I have just read today's front page story of The Argus (June 20).

Does the leader of Brighton and Hove City Council Ken Bodfish live in "cloud cuckoo land" when he says "this is one of the reasons we need park-and-ride".

Several thousand cars were queueing to get into Brighton yesterday and even if park-and-ride had existed, it would never have coped.

It would have required parking spaces for a minimum of 3,000 cars and the infrustructure to move over 4,000 people, plus luggage, in a period of three hours to a location near the beach and then move them back to the parking areas later that day.

Would a family who travelled to Brighton to sit on the beach with blankets and picnic hampers park outside the town, wait for a bus and then carry it all from the bus stop to the beach and then do the same later that day? I think not.

I truly believe it is Brighton's transport policy or lack of it which has caused these problems and they will only get worse if the fine weather continues.

Brighton is a holiday/seaside resort and we do everything to discourage visitors.

The road systems are a shambles. We should have one way in to Brighton via London Road and one way out via Dyke Road and then either free or reduced parking costs in Brighton all day Sunday.

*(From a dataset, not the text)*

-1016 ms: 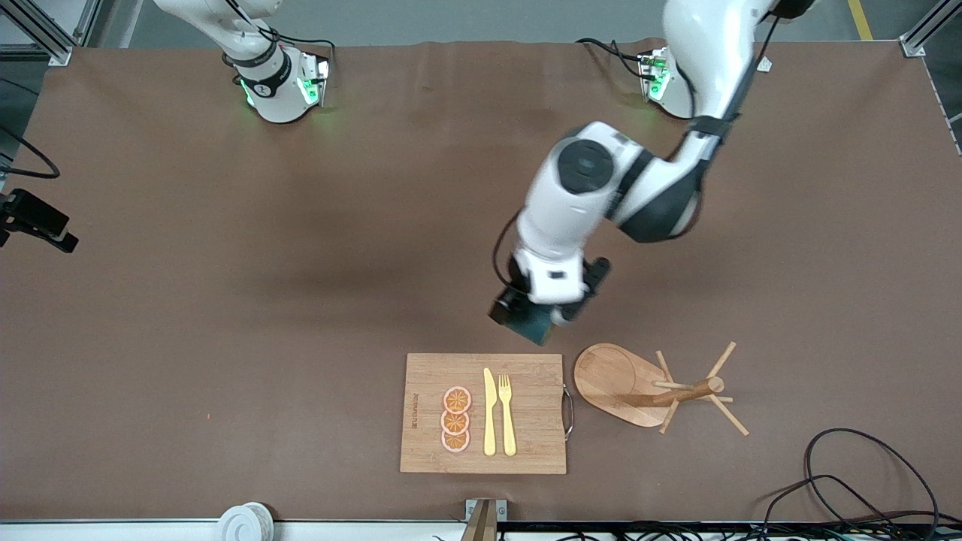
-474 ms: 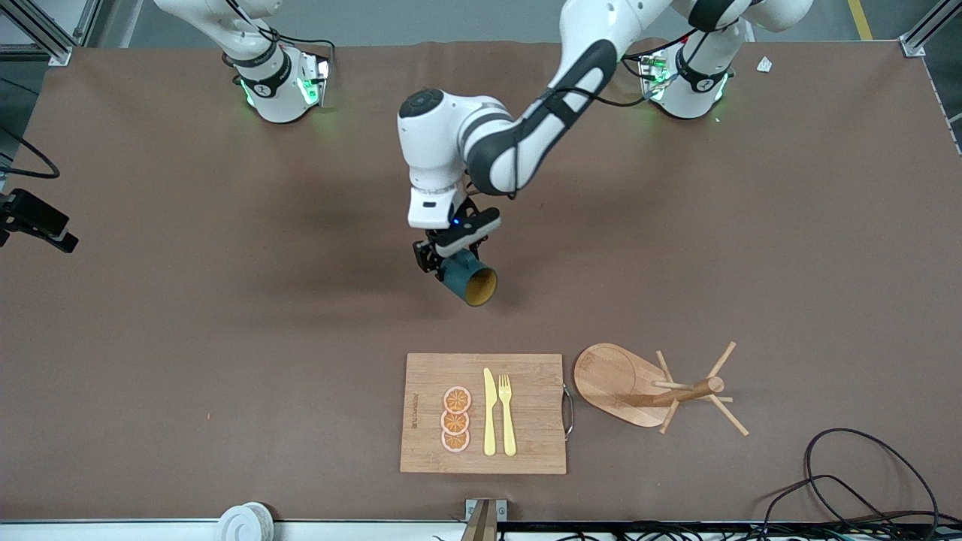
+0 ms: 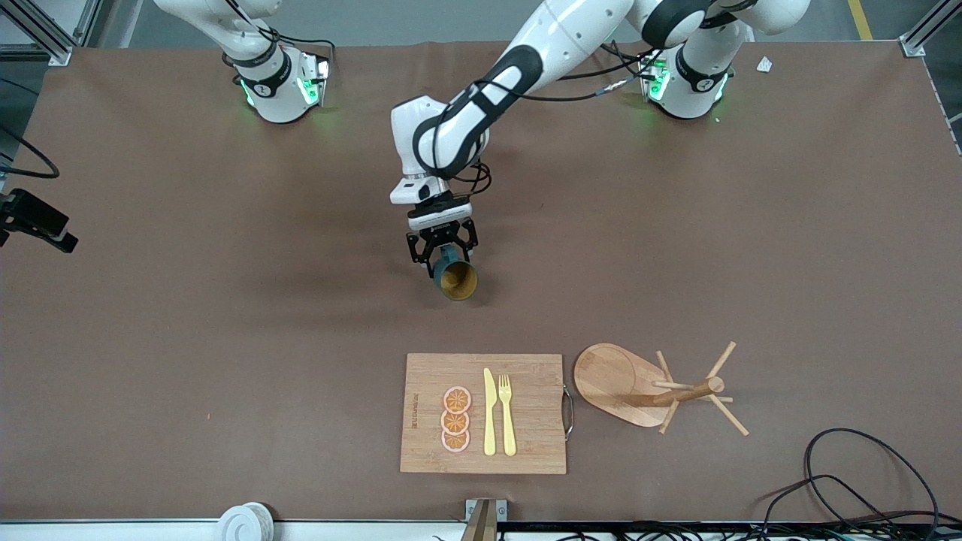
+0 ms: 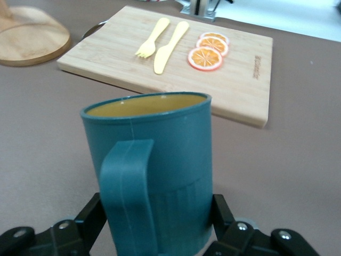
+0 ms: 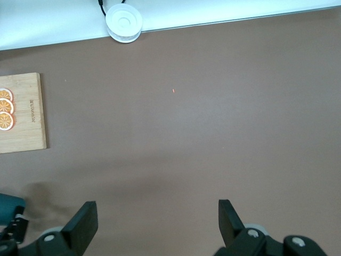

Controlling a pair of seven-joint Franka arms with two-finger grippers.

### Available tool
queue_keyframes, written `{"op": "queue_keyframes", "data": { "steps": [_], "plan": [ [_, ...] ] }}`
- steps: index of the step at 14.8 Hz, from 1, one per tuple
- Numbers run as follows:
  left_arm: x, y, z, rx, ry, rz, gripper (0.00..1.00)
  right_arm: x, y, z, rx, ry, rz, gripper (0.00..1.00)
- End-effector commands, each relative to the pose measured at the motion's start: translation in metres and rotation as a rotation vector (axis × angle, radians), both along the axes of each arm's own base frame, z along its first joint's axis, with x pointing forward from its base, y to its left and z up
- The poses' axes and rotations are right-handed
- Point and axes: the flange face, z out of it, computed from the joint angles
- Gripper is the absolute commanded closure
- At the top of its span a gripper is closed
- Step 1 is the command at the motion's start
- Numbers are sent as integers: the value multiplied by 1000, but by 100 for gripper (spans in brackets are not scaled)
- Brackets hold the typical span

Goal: Transfer cup from left to right arm and place
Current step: 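Lower the mug onto the table and open the left gripper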

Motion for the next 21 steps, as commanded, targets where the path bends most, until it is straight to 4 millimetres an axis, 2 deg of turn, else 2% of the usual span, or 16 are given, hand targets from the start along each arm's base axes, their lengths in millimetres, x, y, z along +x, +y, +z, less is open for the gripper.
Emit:
{"op": "queue_keyframes", "data": {
  "steps": [1, 3, 4, 5, 6, 8, 10, 12, 13, 17, 18, 19, 20, 21],
  "plan": [
    [-23, -5, -32, 83, -98, -35, 48, -3, -7, 8, -10, -13, -6, 0],
    [-40, -6, -50, 128, -153, -55, 44, -3, -7, 8, -8, -13, -3, 0],
    [-47, -7, -51, 120, -173, -51, 16, -3, -7, 7, -7, -12, -4, 0],
    [-60, -9, -54, 108, -180, -47, 0, -3, -7, 7, -7, -12, -7, 0],
    [-76, -14, -53, 92, -177, -52, 0, -3, -6, 7, -3, -10, -9, 0],
    [-93, -21, -45, 72, -157, -26, 0, -3, -6, 7, -3, -12, -2, 0],
    [-104, -32, -16, 14, -85, 41, 0, -3, -6, 7, -1, -11, -4, 0],
    [-106, -35, 6, -10, -47, 105, 0, -2, -4, 7, 6, -11, -6, 0],
    [-106, -37, 23, -16, -45, 140, 0, -1, -2, 4, 7, -7, 1, 0],
    [-98, -42, 115, -154, 74, 284, 0, 12, 13, -27, 12, 55, 27, 0],
    [-84, -34, 139, -178, 121, 330, 0, 19, 17, -41, 14, 78, 35, 0],
    [-66, -25, 156, -191, 162, 366, 0, 22, 28, -50, 13, 96, 58, 0],
    [-54, -19, 171, -203, 196, 391, 0, 27, 40, -69, 12, 137, 78, 0],
    [-31, -7, 183, -219, 211, 425, 0, 30, 43, -80, 13, 162, 81, 0]
  ]
}}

The other alternative is to make Braypool a huge park-and-ride area, build a train station opposite, linked by an underpass, to take people directly in to Brighton Station. All travel should be free with trains every 15 minutes.

It will not happen. All we will get are more traffic wardens, bigger parking fees, more one-way systems and longer waits at traffic lights - then we will complain that visitors are staying away from Brighton.

If I did not live in Brighton, I would never visit it during the summer period - I don't want to be stuck in a traffic jam for three hours.